» How to complete this task:
Copy out each line of the data that includes the string "under".

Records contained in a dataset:
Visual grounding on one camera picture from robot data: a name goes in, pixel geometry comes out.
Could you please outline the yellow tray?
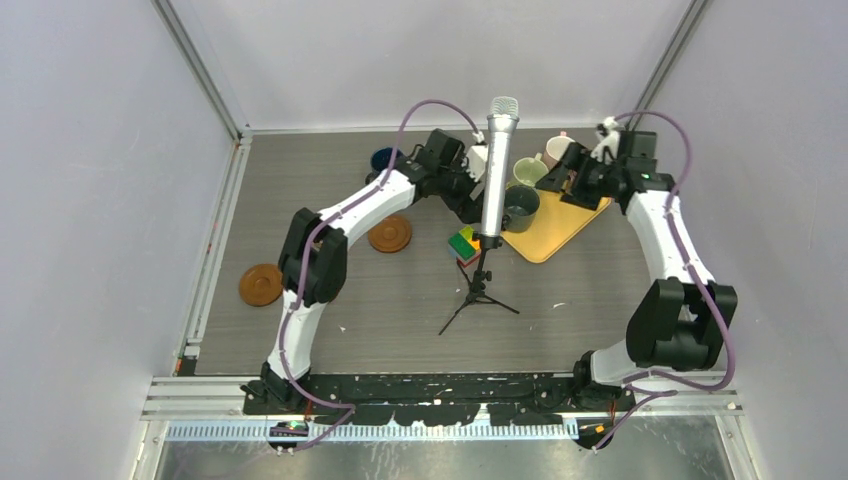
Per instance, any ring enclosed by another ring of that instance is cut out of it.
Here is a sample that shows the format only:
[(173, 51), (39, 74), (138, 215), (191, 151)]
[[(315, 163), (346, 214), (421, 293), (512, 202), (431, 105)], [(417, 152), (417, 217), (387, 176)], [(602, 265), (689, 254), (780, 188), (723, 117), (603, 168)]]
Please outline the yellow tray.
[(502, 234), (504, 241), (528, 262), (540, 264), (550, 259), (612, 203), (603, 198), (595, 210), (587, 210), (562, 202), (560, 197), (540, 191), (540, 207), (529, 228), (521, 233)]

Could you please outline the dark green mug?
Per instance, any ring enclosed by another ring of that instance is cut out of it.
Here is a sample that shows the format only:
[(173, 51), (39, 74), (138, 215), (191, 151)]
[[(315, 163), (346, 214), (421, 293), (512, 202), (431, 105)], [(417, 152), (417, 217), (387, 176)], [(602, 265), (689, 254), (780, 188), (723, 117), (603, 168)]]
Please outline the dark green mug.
--
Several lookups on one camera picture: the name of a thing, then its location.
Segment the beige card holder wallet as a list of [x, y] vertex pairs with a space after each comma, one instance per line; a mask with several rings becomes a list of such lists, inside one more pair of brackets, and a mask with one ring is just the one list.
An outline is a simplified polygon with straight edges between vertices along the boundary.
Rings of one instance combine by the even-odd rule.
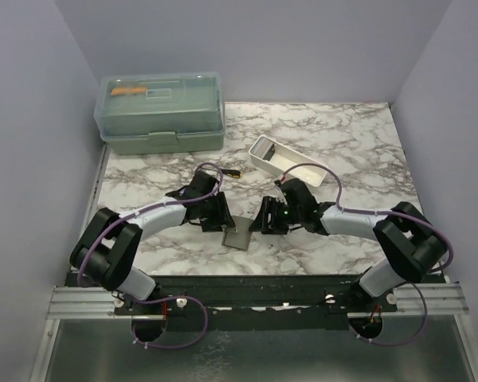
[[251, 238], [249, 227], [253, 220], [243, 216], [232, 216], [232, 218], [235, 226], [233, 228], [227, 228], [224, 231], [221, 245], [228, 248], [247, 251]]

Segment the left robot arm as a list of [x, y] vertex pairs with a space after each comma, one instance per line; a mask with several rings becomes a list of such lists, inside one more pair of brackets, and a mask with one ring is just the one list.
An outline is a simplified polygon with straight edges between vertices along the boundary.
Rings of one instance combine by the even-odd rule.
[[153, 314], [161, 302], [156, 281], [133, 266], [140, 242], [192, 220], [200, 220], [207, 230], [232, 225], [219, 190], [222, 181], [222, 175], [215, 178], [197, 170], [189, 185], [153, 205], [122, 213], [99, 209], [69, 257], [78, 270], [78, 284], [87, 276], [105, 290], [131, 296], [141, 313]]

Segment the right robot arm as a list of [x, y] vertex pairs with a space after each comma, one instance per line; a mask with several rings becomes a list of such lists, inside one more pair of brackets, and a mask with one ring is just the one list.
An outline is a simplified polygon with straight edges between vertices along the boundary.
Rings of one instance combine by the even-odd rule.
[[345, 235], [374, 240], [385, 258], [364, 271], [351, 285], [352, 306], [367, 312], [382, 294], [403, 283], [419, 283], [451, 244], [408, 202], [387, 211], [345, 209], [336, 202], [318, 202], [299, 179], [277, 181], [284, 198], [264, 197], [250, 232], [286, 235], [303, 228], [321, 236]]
...
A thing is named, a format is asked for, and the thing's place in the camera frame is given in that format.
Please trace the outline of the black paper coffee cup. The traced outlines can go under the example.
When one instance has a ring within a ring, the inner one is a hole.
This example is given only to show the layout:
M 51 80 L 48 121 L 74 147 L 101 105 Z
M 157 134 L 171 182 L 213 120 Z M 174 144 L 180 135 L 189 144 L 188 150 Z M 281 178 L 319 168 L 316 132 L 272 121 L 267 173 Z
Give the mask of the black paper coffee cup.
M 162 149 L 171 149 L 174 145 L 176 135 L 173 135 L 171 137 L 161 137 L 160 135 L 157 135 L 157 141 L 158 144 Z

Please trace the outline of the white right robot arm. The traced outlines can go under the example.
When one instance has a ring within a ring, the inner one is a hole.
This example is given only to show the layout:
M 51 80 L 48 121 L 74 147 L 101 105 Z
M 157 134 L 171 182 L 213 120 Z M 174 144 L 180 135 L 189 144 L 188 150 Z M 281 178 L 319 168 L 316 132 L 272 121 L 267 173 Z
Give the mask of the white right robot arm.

» Task solution:
Please trace the outline of the black paper coffee cup. The traced outlines can go under the example.
Please trace the outline of the white right robot arm. The traced outlines can go under the example.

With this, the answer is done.